The DocumentDB operator supports two levels of failover:

  • Local failover — automatic promotion of a replica to primary within a single DocumentDB cluster.
  • Cross-cluster failover — manual promotion of a standby DocumentDB cluster to primary in a multi-region deployment.

Local Automatic Failover

Local automatic failover requires at least two instances (spec.instancesPerNode >= 2). With a single instance, there is only the primary and no replica available to promote — so failover is not possible. When multiple instances are running, the operator automatically promotes a replica to primary if the current primary becomes unavailable.

Tip

Match spec.instancesPerNode to the number of availability zones in your Kubernetes cluster. This distributes replicas across zones and ensures the DocumentDB cluster can survive a zone failure.

Cross-Cluster Failover (Multi-Region)

For multi-region deployments using cluster replication, you can promote a standby (replica) DocumentDB cluster to become the new primary. The primary itself can be a multi-instance HA cluster (with spec.instancesPerNode >= 2), providing local failover within the region. Cross-cluster failover to another region is only needed if the entire primary region becomes unavailable.

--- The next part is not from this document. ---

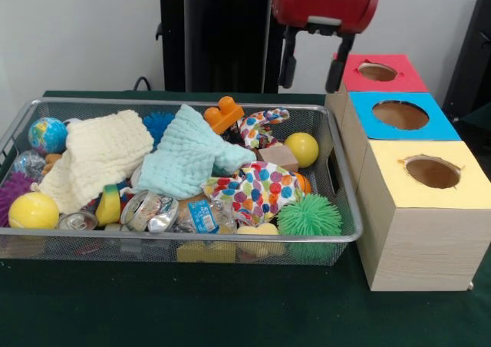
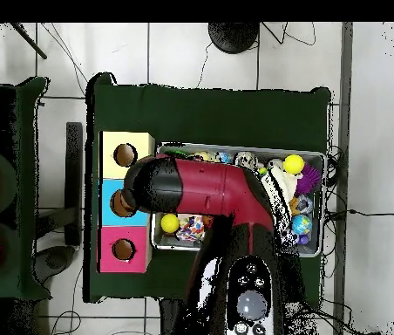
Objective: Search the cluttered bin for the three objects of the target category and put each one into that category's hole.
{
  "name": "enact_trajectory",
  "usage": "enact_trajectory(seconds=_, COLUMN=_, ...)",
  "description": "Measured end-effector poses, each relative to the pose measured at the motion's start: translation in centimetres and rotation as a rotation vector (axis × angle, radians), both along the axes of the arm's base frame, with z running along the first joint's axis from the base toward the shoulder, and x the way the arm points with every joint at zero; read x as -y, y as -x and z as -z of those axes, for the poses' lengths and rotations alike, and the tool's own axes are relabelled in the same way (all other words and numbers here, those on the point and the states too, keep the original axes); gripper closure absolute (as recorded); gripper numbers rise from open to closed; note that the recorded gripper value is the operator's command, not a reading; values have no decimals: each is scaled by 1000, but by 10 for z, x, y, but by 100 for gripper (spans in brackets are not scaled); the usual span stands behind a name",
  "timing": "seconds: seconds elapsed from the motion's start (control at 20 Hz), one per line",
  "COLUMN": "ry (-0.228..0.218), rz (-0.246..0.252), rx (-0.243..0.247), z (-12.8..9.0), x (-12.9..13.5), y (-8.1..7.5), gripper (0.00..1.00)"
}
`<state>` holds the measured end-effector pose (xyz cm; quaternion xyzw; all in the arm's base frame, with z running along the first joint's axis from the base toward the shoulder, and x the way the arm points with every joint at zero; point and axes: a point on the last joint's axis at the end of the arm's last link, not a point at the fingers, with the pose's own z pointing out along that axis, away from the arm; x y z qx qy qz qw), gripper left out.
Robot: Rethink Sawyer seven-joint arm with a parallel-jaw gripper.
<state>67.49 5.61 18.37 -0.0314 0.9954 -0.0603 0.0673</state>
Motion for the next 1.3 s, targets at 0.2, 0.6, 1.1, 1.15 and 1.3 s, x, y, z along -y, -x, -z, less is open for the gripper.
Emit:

For end-to-end setup examples, see the AKS Fleet multi-region deployment and multi-cloud deployment playgrounds.

Architecture

In a multi-region setup:

  • One DocumentDB cluster is designated as the primary and handles all writes.
  • Other DocumentDB clusters are standbys that replicate from the primary via streaming replication.
spec:
  clusterReplication:
    crossCloudNetworkingStrategy: AzureFleet  # or Istio, None
    primary: primary-cluster
    clusterList:
      - name: primary-cluster
      - name: standby-cluster-1
      - name: standby-cluster-2

Promoting a Standby DocumentDB Cluster

To promote a standby DocumentDB cluster to primary, update the primary field in all DocumentDB cluster configurations:

# On the new primary cluster
kubectl patch documentdb my-cluster -n default --type='json' \
  -p='[{"op": "replace", "path": "/spec/clusterReplication/primary", "value": "standby-cluster-1"}]'

Application Considerations

Connection Handling

  • Use the Kubernetes Service — always connect through the Kubernetes Service (not directly to pod IPs). The Service automatically routes to the current primary.
  • Implement retry logic — during failover, all connections are briefly interrupted. Applications should retry with exponential backoff.

Behavior During Failover

During failover: - Existing connections to the old primary are dropped. - There is a brief period of downtime until the new primary is promoted and ready to accept connections. - Once the new primary is available, the Kubernetes Service routes traffic to it automatically.